Exercise goal:
When you restate the data, keep every word as it is and drop the images.

Data provided:
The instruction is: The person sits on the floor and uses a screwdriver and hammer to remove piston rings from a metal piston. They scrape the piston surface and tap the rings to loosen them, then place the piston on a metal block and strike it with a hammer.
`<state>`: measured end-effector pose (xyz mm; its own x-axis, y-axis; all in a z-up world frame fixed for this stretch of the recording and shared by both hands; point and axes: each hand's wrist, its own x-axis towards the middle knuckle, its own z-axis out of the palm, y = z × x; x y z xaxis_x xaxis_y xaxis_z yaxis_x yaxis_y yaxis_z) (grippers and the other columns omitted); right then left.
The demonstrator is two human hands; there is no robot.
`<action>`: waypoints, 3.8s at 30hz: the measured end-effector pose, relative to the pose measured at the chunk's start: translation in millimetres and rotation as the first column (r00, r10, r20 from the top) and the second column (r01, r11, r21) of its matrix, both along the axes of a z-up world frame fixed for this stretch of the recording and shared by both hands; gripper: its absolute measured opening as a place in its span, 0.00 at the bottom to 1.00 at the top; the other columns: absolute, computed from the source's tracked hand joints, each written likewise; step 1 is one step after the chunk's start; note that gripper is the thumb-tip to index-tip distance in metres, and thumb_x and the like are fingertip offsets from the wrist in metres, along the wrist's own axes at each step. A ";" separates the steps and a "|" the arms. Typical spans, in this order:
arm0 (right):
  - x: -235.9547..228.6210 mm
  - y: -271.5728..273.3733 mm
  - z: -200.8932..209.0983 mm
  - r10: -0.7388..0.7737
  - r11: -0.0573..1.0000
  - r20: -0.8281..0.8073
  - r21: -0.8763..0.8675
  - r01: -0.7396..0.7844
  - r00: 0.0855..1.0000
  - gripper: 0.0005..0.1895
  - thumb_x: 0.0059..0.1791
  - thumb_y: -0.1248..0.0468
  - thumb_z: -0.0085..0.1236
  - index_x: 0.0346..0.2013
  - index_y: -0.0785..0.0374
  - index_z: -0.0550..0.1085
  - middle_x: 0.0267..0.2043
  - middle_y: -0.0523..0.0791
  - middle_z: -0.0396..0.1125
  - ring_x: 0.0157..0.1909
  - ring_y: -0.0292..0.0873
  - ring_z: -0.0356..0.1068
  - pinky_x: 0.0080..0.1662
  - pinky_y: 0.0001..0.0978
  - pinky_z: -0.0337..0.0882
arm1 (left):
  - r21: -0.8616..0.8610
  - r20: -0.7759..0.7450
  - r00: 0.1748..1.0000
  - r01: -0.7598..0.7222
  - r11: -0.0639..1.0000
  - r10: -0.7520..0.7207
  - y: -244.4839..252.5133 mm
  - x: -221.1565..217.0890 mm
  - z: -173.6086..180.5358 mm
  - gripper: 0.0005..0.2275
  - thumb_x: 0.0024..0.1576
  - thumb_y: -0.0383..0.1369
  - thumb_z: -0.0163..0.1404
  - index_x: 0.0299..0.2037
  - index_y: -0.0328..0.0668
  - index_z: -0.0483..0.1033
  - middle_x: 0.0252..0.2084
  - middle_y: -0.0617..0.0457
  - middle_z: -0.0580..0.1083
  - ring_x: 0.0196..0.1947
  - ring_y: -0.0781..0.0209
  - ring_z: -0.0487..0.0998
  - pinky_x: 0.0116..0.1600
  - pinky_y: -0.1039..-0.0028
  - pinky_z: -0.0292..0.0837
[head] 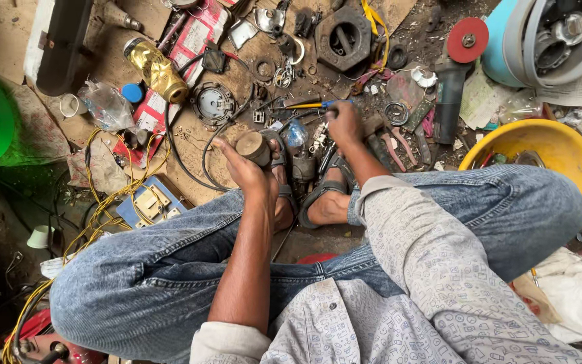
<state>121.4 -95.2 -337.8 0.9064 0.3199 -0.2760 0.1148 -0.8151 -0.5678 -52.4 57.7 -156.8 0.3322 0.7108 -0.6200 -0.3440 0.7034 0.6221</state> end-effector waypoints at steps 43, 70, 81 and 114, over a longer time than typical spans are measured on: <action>-22.4 -63.9 367.2 0.674 0.654 0.179 0.305 -0.692 0.717 0.20 0.42 0.71 0.65 0.48 0.63 0.77 0.45 0.47 0.76 0.41 0.42 0.78 0.42 0.31 0.77 | 0.035 0.261 0.854 0.457 0.889 -0.450 16.0 -25.5 150.3 0.33 0.61 0.61 0.35 0.56 0.34 0.69 0.40 0.47 0.75 0.39 0.57 0.80 0.44 0.65 0.82; -19.3 -64.2 381.5 0.667 0.670 0.195 0.267 -0.693 0.719 0.25 0.40 0.73 0.66 0.52 0.58 0.78 0.39 0.45 0.75 0.35 0.38 0.77 0.35 0.29 0.77 | 0.539 -0.669 0.584 0.807 0.240 -0.461 24.1 -25.5 189.2 0.25 0.47 0.37 0.68 0.49 0.36 0.70 0.44 0.47 0.77 0.44 0.57 0.83 0.49 0.68 0.80; -18.2 -65.9 380.1 0.674 0.680 0.172 0.234 -0.695 0.718 0.26 0.39 0.72 0.66 0.52 0.57 0.78 0.37 0.44 0.75 0.33 0.37 0.76 0.33 0.29 0.76 | 0.613 -0.719 0.615 0.781 0.122 -0.325 23.1 -25.9 181.5 0.26 0.46 0.32 0.69 0.50 0.36 0.68 0.44 0.45 0.75 0.44 0.52 0.82 0.48 0.65 0.78; -20.0 -72.3 360.7 0.768 0.557 0.100 0.383 -0.737 0.633 0.29 0.40 0.73 0.63 0.56 0.58 0.75 0.37 0.45 0.75 0.34 0.40 0.78 0.35 0.32 0.77 | 0.294 0.227 0.843 0.417 0.860 -0.487 6.4 -31.0 153.7 0.26 0.73 0.54 0.33 0.52 0.35 0.70 0.44 0.44 0.74 0.36 0.61 0.77 0.29 0.80 0.71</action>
<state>101.4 -167.5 22.8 0.2722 0.9614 -0.0397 0.5377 -0.1862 -0.8223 -83.4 64.1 -3.2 0.7865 0.5443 -0.2916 -0.2070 0.6773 0.7059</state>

Solution below:
The instruction is: The person sits on the floor and uses a screwdriver and hammer to remove piston rings from a metal piston. They scrape the piston surface and tap the rings to loosen them, then place the piston on a metal block and strike it with a hammer.
`<state>`: measured end-effector pose (xyz mm; its own x-axis, y-axis; all in a z-up world frame fixed for this stretch of the recording and shared by both hands; point and axes: each hand's wrist, its own x-axis towards the middle knuckle, its own z-axis out of the palm, y = z × x; x y z xaxis_x xaxis_y xaxis_z yaxis_x yaxis_y yaxis_z) (grippers and the other columns omitted); right then left.
The demonstrator is two human hands; there is no robot.
`<action>`: waypoints, 3.8s at 30hz: the measured end-effector pose, relative to the pose measured at the chunk's start: translation in millimetres and rotation as the first column (r00, r10, r20 from the top) and the second column (r01, r11, r21) of its matrix, both along the axes of a z-up world frame fixed for this stretch of the recording and shared by both hands; gripper: its absolute measured opening as a place in its span, 0.00 at the bottom to 1.00 at the top; the other columns: absolute, computed from the source's tracked hand joints, each written likewise; step 1 is one step after the chunk's start; note that gripper is the thumb-tip to index-tip distance in metres, and thumb_x and the like are fingertip offsets from the wrist in metres, along the wrist's own axes at each step. A ";" separates the steps and a "|" the arms. Typical spans, in this order:
arm0 (right):
  - x: -235.9547..228.6210 mm
  - y: -271.5728..273.3733 mm
  - z: -200.8932..209.0983 mm
  - r10: -0.7388..0.7737
  - r11: -0.0573..1.0000
  - r20: -0.8281..0.8073
  - r21: -0.8763..0.8675
  - r01: -0.7396..0.7844
  - r00: 0.0855..1.0000
  - gripper: 0.0005..0.1895
  - thumb_x: 0.0059..0.1791
  - thumb_y: -0.1248..0.0468
  - thumb_z: -0.0085..0.1236
  - index_x: 0.0346..0.2013
  - index_y: -0.0785..0.0374
  - index_z: -0.0550..0.1085
  - middle_x: 0.0267..0.2043
  - middle_y: -0.0523..0.0791
  - middle_z: -0.0396..0.1125
  - ring_x: 0.0157..0.1909
  - ring_y: -0.0292..0.0873
  - ring_z: -0.0356..0.1068
  - pinky_x: 0.0080..0.1662
  - pinky_y: 0.0001..0.0978
  - pinky_z: -0.0337..0.0882
arm1 (left):
  - r21: -0.8616..0.8610
  - r20: -0.7759..0.7450
  - r00: 0.1748..1.0000
  - r01: -0.7598..0.7222
  - r11: -0.0639..1.0000
  - r10: -0.7520..0.7207
  - y: -244.4839..252.5133 mm
  - x: -221.1565..217.0890 mm
  - z: -173.6086..180.5358 mm
  - gripper: 0.0005..0.2275
  - thumb_x: 0.0024..0.1576
  - thumb_y: -0.0383..0.1369
  - thumb_z: -0.0163..0.1404
  - index_x: 0.0299..0.2037
  - index_y: -0.0328..0.0668
  - index_z: -0.0483..0.1033
  - middle_x: 0.0252..0.2084
  - middle_y: -0.0617..0.0457
  - middle_z: -0.0580..0.1083
  - ring_x: 0.0196..0.1947
  - ring_y: -0.0781..0.0209
  - ring_z: -0.0487..0.0998
  - pinky_x: 0.0116..0.1600
  - pinky_y: -0.1039..-0.0028
  - pinky_z: -0.0292..0.0837
[head] 
<state>121.4 -95.2 -337.8 0.9064 0.3199 -0.2760 0.1148 -0.8151 -0.5678 -52.4 57.7 -156.8 0.3322 0.7108 -0.6200 -0.3440 0.7034 0.6221</state> end-effector waypoints at steps 43, 70, 81 and 114, over a longer time than typical spans are measured on: <action>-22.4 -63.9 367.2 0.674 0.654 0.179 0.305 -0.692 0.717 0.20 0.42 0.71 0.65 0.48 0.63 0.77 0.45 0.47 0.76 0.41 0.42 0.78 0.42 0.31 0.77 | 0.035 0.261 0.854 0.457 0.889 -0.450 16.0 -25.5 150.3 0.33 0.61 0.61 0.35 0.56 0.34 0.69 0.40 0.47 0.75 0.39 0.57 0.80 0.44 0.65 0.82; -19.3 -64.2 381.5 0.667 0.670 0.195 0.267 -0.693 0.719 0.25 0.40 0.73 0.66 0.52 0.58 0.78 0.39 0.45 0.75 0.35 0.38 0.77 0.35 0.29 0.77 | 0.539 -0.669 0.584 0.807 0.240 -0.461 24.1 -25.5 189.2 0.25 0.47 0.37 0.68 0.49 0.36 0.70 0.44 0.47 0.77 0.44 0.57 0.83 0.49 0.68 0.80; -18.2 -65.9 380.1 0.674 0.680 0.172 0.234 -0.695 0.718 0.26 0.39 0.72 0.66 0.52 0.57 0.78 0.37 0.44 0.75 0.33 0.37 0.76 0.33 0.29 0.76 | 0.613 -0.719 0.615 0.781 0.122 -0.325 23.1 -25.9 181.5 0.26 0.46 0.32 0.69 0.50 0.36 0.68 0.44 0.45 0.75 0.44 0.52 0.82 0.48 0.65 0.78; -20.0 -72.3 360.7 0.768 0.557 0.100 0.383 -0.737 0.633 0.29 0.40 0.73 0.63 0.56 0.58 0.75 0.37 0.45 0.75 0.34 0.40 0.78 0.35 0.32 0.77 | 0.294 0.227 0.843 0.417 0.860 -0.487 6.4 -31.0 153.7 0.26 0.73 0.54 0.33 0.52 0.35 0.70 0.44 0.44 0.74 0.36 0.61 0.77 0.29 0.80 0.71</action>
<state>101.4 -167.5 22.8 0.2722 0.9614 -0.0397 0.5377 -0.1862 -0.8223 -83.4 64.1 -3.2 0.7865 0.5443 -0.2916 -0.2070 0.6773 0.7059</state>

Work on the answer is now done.